The Houthis and Saleh's former political party, the General People's Congress, are sending representatives to Switzerland on Tuesday for talks with Yemen's internationally recognized government under President Hadi. A seven-day renewable cease-fire was scheduled to come into effect yesterday to coincide with the talks. Two previous cease-fire attempts, in May and July, were followed by accusations of breaches by both sides.
On March 25, Saudi Arabia and its Arab allies began an extensive military campaign targeting Houthi positions across Yemen. The coalition includes Bahrain, Egypt, Jordan, Kuwait, Morocco, Qatar, Sudan, and the United Arab Emirates, who have conducted numerous airstrikes throughout Yemen against Houthi forces.
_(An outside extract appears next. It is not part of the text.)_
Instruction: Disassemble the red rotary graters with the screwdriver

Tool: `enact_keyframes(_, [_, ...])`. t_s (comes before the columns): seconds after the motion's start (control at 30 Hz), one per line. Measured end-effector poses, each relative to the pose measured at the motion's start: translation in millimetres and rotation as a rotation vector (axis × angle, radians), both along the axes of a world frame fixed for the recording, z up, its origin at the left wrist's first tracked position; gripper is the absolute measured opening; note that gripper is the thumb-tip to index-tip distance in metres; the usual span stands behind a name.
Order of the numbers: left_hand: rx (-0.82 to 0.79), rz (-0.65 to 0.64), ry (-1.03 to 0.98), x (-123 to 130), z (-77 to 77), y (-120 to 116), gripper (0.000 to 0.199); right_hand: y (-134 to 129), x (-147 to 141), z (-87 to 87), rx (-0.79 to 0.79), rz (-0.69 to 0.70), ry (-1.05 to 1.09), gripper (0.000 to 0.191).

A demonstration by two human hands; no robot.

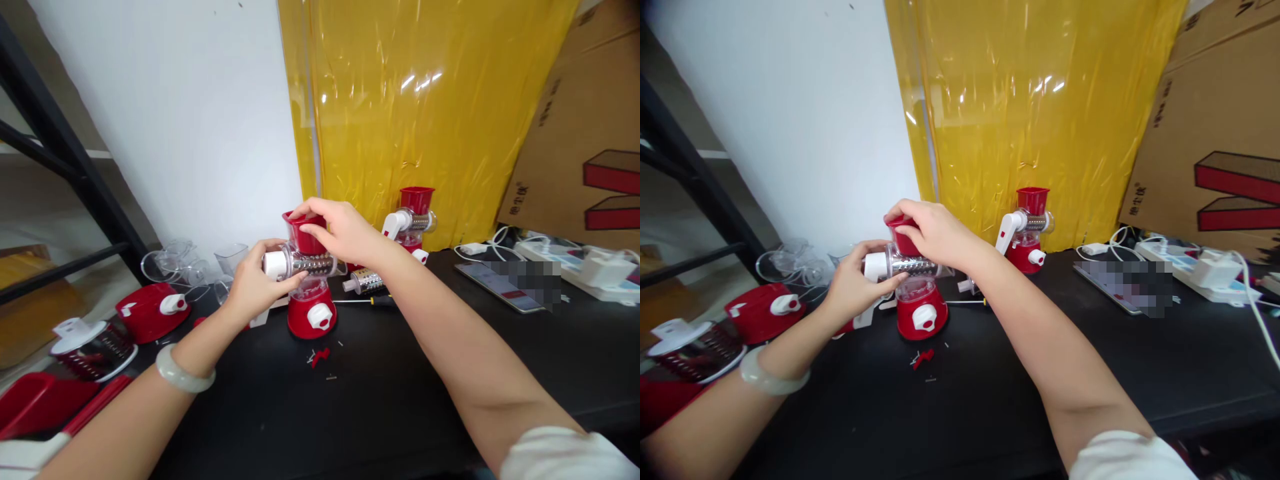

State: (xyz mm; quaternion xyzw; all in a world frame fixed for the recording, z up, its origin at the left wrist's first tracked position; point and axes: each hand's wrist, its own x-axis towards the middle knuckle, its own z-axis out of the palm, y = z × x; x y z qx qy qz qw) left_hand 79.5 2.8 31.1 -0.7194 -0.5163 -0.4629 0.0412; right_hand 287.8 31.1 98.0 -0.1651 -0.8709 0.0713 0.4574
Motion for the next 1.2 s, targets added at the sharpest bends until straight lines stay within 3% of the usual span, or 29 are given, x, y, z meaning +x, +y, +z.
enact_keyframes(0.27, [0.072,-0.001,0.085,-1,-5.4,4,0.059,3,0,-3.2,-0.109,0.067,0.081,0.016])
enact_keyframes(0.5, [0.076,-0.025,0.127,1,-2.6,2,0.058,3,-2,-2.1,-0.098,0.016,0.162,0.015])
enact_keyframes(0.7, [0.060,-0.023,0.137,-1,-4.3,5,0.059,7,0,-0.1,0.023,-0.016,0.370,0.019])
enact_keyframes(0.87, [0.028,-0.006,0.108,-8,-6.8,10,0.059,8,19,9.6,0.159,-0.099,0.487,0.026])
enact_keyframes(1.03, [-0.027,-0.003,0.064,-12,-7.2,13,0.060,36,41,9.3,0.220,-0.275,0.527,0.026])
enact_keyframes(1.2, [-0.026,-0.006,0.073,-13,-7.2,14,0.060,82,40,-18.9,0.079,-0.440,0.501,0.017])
Riyadh says its air campaign comes in response to appeals by Yemeni President Abd Rabbuh Mansour Hadi for military intervention against the Houthis. The Houthis, meanwhile, denounce the offensive as an unwarranted "Saudi-American aggression" on Yemen.
Nearly 6,000 people have been killed in the conflict, almost half of them civilians. It has also pushed Yemen to the brink of famine. According to the U.N. World Food Programme (WFP), the number of food insecure people in Yemen is now close to 13 million. A shortage of drinking water is a critical issue. Also, UNICEF said in a report that nearly 10 million children, or 80 percent of the country's under-18 population, are in need of immediate humanitarian aid.
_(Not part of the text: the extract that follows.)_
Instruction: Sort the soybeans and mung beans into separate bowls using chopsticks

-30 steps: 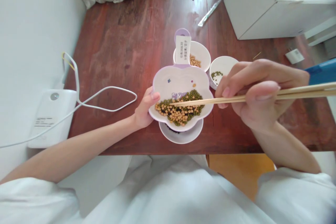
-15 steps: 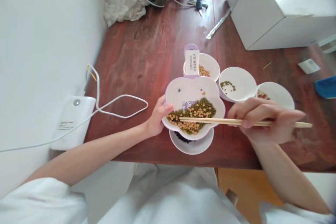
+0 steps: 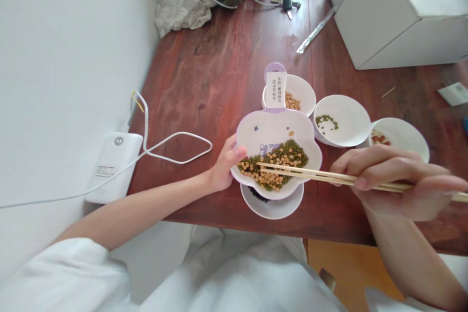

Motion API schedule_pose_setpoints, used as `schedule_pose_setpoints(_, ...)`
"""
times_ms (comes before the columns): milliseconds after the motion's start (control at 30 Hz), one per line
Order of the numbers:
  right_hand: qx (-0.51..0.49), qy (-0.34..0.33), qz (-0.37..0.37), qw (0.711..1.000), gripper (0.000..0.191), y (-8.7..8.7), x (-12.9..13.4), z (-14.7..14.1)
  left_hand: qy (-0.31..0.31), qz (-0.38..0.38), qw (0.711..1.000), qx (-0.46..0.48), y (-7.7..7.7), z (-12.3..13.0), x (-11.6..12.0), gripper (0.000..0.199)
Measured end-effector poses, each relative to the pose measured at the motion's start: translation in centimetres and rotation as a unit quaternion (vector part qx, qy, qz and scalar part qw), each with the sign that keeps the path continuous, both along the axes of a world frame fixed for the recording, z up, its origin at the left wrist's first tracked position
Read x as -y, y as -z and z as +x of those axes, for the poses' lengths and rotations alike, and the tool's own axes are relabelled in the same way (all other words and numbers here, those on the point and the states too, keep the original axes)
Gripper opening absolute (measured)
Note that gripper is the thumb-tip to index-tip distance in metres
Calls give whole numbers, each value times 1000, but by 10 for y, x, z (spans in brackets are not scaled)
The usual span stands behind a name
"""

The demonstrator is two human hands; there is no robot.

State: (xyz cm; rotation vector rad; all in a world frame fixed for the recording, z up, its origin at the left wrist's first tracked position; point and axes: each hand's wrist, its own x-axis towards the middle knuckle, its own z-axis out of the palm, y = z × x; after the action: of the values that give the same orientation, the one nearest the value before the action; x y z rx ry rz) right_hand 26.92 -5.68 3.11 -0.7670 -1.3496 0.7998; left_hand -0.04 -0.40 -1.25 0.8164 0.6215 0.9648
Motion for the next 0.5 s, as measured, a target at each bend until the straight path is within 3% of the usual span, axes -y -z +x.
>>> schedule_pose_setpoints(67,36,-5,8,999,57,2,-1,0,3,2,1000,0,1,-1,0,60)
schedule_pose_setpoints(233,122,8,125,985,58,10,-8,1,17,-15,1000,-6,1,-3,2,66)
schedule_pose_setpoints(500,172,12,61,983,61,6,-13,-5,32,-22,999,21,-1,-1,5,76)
Meanwhile, the Iranian Foreign Ministry said yesterday that the strained relationship between Saudi Arabia and Iran can be eased if the government in Riyadh is ready. The rivals have long vied for power and influence in the region and are supporting opposite sides in the conflicts in Syria and Yemen.
"If there is a definitive will on the part of Saudi government ... ground will be prepared in order to change the current atmosphere," ministry spokesman Hossein Jaber-Ansari said, according to Iranian broadcaster Press TV. Representatives from Iran and Saudi Arabia were among top diplomats attending two conferences on Syria conducted in Vienna in October and November. Riyadh has repeatedly called for Syria's Bashar al-Assad to step down to end the country's conflict, a stance opposed by Tehran.